▶ [WHAT IS EXPECTED]: In the records below, the line with "The record takes the form shown in this example: (342, 63)" opens the range and the line with "on the green" closes it; print that range exactly and nothing else.

[Items from a dataset]
□ □ □ □ □ □ □
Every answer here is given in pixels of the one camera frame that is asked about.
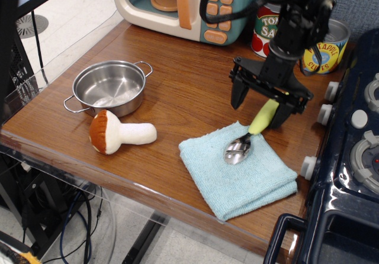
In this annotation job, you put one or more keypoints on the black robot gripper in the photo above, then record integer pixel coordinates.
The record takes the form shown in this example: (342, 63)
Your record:
(274, 78)

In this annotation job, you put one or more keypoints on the green handled metal spoon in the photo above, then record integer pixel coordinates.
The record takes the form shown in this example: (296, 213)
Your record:
(238, 150)

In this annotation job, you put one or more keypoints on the small steel pot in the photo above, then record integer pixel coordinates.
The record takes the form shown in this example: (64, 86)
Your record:
(113, 85)

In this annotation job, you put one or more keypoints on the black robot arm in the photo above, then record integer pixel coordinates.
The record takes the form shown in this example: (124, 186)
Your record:
(302, 24)

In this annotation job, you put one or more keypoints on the light blue folded cloth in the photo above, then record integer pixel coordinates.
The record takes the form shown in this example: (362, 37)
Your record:
(234, 190)

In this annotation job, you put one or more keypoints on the tomato sauce can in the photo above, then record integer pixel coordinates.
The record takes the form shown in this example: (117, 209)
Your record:
(265, 28)

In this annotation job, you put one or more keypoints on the pineapple slices can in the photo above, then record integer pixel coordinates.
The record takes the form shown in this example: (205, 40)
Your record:
(331, 50)

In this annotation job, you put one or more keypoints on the teal toy microwave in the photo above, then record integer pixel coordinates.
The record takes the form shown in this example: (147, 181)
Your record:
(181, 18)

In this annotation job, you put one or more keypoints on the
□ □ □ □ □ □ □
▶ [RESPONSE BOX]:
The record takes the form shown in this example: (342, 63)
Your record:
(274, 78)

In this annotation job, you put one or more keypoints on the green handled metal spoon in the photo above, then record integer pixel coordinates.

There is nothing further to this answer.